*ASSIGNED TASK*
Report back every line of the entries that contains "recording", exactly as written.

Stored dataset items:
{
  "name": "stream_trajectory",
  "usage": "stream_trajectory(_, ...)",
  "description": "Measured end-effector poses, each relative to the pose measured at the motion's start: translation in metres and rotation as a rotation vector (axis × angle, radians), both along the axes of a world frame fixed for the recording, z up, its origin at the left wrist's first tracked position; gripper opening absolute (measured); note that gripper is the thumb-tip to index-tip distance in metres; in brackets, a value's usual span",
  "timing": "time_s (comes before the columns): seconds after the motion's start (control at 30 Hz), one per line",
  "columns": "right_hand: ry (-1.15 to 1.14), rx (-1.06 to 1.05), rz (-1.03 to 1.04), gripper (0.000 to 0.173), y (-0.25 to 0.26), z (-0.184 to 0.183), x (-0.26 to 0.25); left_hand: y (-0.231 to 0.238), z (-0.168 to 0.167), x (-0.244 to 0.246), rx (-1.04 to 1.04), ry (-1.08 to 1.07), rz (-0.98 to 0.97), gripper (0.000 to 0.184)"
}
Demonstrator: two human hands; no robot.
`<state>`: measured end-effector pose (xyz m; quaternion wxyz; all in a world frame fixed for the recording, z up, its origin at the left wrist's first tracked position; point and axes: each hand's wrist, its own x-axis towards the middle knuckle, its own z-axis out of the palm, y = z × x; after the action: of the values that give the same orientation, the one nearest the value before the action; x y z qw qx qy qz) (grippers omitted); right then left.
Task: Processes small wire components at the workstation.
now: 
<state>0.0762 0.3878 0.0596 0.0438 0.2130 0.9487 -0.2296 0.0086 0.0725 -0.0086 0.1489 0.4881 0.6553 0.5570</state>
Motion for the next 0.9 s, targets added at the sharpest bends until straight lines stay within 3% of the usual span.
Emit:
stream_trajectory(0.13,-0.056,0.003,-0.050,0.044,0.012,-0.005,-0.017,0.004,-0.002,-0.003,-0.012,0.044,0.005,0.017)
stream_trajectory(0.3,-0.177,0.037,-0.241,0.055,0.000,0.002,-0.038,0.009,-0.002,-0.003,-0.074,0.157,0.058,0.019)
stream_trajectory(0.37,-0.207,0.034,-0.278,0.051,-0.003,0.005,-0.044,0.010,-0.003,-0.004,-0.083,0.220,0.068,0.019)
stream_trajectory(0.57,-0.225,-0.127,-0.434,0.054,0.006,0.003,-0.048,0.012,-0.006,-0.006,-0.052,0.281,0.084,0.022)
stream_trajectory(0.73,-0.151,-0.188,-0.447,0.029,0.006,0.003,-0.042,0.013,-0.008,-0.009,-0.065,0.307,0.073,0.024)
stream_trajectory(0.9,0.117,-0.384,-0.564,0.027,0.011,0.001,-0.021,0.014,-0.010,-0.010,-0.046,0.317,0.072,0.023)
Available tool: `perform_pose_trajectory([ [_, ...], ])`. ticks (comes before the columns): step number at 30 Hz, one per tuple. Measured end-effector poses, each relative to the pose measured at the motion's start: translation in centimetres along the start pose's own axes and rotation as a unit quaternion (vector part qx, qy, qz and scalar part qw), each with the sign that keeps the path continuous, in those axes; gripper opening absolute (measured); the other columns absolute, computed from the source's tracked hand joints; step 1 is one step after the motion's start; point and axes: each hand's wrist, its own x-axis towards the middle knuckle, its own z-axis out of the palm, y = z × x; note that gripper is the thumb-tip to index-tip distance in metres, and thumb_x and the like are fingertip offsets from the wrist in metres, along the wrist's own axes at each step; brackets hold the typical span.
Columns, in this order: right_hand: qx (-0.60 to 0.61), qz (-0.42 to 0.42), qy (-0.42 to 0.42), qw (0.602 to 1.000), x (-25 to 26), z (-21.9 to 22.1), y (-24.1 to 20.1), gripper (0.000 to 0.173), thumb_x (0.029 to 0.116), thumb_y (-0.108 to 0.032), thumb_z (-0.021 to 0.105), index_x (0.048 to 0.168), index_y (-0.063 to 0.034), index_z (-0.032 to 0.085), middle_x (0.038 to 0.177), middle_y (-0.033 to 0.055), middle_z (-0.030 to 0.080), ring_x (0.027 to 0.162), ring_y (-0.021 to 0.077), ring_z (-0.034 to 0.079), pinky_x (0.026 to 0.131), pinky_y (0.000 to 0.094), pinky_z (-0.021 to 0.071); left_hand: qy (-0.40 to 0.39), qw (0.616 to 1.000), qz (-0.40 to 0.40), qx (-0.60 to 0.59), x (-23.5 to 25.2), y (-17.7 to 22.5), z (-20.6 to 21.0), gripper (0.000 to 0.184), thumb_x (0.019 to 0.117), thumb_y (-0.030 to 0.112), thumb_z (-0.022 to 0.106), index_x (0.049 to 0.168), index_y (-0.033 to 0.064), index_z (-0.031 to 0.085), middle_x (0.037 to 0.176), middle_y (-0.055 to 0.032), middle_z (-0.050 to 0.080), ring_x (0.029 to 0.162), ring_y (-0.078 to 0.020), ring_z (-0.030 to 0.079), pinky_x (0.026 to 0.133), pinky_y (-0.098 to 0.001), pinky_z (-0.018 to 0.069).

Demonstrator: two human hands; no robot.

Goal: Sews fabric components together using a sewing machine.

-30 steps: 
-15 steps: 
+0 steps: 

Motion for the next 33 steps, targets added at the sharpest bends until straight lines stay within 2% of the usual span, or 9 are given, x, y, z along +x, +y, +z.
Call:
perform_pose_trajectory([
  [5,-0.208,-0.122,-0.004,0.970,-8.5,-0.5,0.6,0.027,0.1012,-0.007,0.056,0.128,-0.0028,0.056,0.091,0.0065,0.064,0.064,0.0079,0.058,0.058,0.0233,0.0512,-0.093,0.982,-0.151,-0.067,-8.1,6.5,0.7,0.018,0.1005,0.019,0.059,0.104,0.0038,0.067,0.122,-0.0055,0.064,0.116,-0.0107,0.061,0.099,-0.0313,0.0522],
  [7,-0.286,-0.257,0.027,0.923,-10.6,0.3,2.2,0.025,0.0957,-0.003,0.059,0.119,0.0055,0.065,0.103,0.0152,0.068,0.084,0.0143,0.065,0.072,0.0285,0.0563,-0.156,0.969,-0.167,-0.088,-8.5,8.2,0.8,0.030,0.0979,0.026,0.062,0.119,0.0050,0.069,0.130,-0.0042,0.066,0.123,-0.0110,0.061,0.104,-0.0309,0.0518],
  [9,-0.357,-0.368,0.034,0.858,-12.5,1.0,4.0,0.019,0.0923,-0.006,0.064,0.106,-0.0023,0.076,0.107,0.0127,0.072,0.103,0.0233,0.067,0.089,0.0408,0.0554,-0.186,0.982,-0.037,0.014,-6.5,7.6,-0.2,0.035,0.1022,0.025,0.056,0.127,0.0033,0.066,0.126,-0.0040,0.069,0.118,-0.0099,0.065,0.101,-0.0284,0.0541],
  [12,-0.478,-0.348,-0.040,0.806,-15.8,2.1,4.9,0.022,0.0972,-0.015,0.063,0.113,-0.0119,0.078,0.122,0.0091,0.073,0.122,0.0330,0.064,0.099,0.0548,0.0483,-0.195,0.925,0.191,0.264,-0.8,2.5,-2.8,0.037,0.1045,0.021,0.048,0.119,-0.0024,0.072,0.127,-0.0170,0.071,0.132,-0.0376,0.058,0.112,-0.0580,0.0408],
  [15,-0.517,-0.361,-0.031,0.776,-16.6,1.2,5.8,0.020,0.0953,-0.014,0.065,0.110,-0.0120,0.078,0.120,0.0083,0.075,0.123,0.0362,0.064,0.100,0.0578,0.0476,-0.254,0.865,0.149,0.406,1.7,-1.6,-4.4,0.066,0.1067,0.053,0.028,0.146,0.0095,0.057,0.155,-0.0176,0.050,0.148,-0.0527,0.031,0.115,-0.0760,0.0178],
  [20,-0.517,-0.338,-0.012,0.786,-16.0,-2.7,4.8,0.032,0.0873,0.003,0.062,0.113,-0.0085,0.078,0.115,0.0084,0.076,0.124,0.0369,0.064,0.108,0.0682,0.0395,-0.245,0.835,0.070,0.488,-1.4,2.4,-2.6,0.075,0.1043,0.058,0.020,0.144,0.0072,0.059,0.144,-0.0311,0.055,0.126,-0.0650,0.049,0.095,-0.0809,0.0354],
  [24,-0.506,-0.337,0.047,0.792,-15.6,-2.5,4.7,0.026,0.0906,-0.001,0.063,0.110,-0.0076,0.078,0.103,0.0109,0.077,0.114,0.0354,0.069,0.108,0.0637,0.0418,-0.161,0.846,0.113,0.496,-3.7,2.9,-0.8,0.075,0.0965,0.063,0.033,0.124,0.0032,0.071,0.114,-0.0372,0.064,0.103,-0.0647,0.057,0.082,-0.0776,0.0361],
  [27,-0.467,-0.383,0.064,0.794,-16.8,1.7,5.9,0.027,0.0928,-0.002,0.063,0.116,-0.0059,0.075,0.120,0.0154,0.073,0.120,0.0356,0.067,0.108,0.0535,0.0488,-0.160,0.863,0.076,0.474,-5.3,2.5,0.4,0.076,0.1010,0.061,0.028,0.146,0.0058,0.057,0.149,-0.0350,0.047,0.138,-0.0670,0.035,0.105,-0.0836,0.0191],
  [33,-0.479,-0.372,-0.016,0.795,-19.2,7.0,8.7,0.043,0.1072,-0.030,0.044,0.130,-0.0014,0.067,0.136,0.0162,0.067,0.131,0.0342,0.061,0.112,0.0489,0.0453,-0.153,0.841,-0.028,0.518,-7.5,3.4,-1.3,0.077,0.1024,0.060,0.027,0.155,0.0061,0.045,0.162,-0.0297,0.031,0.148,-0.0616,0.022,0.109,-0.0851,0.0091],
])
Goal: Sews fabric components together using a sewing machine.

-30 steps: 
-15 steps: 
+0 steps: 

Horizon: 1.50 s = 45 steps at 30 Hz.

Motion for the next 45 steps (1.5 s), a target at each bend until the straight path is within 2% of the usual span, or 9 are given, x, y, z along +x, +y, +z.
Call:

*TASK ANSWER*
  "description": "Measured end-effector poses, each relative to the pose measured at the motion's start: translation in metres and rotation as a rotation vector (axis × angle, radians), both along the axes of a world frame fixed for the recording, z up, its origin at the left wrist's first tracked position; gripper opening absolute (measured); note that gripper is the thumb-tip to index-tip distance in metres; in brackets, a value's usual span",
`<state>`: measured end-effector pose (xyz m; quaternion wxyz; all in a world frame fixed for the recording, z up, its origin at the left wrist's first tracked position; point and axes: each hand's wrist, its own x-axis towards the middle knuckle, its own z-axis out of the palm, y = z × x; after the action: of the values that give the same orientation, the one nearest the value before the action; x y z qw qx qy qz) (grippers omitted); right then left.

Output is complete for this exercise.